J'ai mis 4 étoile exceptionnellement pour la version Cinérama où les décors sont somptueux,les montagnes sont superbement bien réalisées ainsi que les rivières,les forêts,les plaines etc...etc ,quant on voit ce film dans sa version Cinérama on a envie d'habiter dans ce pays.

La seule raison pourquoi je ne donne pas 5 étoiles c'est à cause de son scènario qui ne dit pas toute la vérité sur l'ouest,pour certains acteurs assez médiocres malgré une bonne composition musicale de Alfred Newman;mais sinon ce film vaut le coup dans sa version Cinérama.
anonyme
Un visiteur
4,0
Publiée le 4 avril 2012
Trois spécialistes du western, John Ford, Henry Hathaway et George Marshall ont coréalisé cette fresque grandiose retraçant la conquête du grand ouest américain sur une période de 50 ans. Ils ont réuni pour l'occasion presque tout le gotha d'Hollywood. Pour ne citer que les plus connus dans l'ordre d'apparition : Carroll Baker, James Stewart, Karl Malden, Lee Van Cleef (dans un petit rôle), Walter Brennan, la belle Debbie Reynolds (la seule que l'on voit du début à la fin), Gregory Peck, Robert Preston, George Peppard (second acteur que l'on voit pendant toute la seconde moitié), John Wayne, dans une très courte apparition, Henry Fonda, Richard Widmark, Lee J. Cobb et Eli Wallach.
Le film se déroule en cinq parties représentant chacune une étape de la conquête de l'ouest : phase 1, la conquête des territoires, phase 2, la ruée vers l'or, phase 3, la guerre de Sécession, phase 4, la construction du chemin de fer, phase 5, la traditionnelle confrontation entre shérifs et bandits.
John Ford a réalisé la phase 3, George Marshall la phase 4 et Hathaway le reste.
Le film contient quelques scènes mémorables, voire spectaculaires : le radeau pris dans les rapides en phase 1, l'attaque du convoi de pionniers par les indiens avec des jeux de caméra étonnants en phase 2, la charge des bisons sur le camp des ouvriers du chemin de fer en phase 4 et enfin, l'attaque du train par les bandits en phase 5.

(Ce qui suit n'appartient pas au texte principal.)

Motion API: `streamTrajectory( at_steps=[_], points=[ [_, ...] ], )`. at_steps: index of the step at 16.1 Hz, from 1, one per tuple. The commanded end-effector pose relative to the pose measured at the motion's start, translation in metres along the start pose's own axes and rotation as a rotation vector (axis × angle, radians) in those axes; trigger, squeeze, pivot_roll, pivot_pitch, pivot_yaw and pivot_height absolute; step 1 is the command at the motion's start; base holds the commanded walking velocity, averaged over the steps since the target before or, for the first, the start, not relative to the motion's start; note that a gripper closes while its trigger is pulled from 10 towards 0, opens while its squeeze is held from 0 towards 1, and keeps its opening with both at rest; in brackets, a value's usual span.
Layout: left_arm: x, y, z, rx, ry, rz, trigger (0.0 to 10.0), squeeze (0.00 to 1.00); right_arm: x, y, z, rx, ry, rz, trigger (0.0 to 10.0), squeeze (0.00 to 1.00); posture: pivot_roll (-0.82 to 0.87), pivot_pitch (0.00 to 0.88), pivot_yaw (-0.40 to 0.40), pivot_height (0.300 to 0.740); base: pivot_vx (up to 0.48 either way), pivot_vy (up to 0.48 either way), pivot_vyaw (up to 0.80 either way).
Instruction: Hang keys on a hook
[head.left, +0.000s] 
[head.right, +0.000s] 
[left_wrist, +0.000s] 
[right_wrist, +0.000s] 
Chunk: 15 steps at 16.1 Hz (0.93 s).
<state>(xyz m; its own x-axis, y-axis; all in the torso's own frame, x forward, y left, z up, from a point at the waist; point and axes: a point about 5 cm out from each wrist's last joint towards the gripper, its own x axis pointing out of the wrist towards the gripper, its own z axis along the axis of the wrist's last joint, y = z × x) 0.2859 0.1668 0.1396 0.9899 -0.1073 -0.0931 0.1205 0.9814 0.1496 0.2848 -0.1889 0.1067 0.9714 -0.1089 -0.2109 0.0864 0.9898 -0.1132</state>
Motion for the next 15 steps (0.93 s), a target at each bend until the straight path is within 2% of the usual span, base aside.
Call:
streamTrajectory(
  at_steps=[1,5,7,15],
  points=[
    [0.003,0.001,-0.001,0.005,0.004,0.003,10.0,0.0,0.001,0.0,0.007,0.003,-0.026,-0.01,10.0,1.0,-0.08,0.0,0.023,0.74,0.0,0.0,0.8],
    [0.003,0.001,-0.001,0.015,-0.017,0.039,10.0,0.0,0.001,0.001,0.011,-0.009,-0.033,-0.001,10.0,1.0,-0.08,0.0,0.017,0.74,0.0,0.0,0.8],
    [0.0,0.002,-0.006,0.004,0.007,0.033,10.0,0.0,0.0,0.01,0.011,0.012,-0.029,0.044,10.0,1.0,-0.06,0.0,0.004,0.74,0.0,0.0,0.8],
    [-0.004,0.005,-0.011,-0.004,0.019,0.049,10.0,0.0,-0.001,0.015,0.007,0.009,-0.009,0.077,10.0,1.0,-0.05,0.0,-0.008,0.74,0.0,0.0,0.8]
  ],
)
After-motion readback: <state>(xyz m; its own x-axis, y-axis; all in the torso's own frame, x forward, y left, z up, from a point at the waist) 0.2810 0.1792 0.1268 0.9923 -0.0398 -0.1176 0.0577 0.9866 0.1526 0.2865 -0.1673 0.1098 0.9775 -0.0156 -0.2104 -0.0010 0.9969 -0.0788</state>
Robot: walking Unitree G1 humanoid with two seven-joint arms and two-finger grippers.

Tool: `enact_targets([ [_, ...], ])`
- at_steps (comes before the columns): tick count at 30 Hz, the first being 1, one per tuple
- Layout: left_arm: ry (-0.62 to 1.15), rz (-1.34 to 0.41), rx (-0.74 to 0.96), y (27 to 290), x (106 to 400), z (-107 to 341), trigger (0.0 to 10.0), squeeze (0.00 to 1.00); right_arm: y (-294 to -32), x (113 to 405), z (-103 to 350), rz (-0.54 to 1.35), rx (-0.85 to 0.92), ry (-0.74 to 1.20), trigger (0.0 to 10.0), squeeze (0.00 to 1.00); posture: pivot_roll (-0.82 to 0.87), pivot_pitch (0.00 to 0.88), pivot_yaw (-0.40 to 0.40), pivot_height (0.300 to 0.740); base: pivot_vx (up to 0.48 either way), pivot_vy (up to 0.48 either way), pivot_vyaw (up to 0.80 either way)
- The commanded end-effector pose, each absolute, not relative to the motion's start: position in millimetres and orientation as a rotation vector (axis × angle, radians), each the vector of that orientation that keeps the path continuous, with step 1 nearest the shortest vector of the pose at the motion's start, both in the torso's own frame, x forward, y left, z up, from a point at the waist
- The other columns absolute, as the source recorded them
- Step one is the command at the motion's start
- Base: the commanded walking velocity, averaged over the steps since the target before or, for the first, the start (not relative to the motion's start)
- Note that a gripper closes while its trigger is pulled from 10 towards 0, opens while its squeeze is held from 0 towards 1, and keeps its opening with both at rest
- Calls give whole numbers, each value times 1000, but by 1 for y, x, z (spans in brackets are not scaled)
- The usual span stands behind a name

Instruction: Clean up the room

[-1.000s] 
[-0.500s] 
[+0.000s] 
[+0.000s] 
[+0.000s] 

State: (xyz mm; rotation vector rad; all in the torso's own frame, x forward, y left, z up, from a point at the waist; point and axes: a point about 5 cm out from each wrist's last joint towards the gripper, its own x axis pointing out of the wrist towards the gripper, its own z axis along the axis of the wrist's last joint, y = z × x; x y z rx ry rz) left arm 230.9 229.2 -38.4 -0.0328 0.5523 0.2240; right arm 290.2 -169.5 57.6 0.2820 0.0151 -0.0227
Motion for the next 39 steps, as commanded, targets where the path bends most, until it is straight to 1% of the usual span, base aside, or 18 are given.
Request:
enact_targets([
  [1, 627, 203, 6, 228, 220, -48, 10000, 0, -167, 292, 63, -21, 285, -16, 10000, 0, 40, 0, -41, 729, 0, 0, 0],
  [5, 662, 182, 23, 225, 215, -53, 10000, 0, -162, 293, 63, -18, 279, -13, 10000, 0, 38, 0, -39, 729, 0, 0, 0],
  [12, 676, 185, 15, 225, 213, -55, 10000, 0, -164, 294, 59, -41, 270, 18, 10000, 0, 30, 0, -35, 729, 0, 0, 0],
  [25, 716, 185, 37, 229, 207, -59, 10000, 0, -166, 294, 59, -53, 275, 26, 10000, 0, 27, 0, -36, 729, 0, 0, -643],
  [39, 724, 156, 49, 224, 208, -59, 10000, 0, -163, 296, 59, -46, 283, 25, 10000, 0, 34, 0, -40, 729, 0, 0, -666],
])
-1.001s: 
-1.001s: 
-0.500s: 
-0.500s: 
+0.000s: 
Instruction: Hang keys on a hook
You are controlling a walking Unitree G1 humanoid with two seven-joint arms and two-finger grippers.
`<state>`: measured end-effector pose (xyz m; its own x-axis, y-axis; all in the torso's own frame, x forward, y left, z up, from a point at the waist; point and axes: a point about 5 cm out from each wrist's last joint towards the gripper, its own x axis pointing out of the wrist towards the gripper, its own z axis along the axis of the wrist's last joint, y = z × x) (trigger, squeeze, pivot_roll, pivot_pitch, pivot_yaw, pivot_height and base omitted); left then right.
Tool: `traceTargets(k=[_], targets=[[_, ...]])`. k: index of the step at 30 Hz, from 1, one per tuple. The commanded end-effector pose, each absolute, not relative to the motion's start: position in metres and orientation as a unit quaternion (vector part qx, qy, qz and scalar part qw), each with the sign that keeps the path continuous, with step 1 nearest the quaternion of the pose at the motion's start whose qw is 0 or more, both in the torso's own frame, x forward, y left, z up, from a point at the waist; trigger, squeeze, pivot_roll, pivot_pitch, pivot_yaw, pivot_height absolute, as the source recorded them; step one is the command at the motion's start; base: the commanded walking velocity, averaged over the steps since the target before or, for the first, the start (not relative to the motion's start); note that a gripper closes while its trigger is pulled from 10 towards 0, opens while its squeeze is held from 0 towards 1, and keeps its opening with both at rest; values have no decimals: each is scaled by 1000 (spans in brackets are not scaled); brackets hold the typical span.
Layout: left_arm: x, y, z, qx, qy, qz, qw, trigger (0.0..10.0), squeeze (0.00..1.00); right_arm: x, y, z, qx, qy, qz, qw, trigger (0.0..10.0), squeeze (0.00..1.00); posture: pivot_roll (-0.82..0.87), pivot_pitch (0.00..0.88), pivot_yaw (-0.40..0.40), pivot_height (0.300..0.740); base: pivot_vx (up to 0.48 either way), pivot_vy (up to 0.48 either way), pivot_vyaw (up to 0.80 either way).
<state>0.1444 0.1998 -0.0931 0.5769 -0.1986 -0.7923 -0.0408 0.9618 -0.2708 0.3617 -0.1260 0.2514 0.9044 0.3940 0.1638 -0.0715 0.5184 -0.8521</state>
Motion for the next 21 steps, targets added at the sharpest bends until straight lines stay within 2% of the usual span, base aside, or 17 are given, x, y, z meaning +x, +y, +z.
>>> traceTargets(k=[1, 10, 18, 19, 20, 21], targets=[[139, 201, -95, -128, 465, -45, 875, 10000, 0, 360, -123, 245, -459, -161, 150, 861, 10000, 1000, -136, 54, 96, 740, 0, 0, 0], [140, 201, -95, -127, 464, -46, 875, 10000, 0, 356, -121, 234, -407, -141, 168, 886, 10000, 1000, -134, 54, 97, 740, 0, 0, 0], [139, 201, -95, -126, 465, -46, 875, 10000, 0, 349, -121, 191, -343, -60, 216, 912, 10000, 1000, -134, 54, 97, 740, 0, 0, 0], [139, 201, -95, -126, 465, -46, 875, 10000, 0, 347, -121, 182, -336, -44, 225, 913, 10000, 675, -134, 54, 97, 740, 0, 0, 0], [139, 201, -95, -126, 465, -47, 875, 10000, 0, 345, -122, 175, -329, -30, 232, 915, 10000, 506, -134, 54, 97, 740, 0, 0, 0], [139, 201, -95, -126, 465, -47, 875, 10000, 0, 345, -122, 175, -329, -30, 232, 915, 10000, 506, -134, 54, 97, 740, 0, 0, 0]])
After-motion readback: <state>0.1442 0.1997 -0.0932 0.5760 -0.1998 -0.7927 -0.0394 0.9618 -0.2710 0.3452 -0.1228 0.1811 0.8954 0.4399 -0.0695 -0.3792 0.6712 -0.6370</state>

L'histoire n'a rien d'exceptionnelle car il s'agit de cinq histoires différentes sur autant de périodes chronologiques avec des acteurs différents à chaque fois, hormis quelques cas particuliers (Debbie Reynolds, Gregory Peck et George Peppard). Il n'existe donc pas de véritables liens entre chaque période. La dernière partie est même déconcertante car on ne voit pas le fil qui relie George Peppard au bandit joué par Eli Wallach, idem d'ailleurs avec le shérif joué par Lee J. Cobb.
Hormis cette réserve, les paysages sont superbes et la musique magnifique. Enfin, pour l'anecdote, la version américaine est narrée par Spencer Tracy, encore une star de l'époque. Du grand cinéma.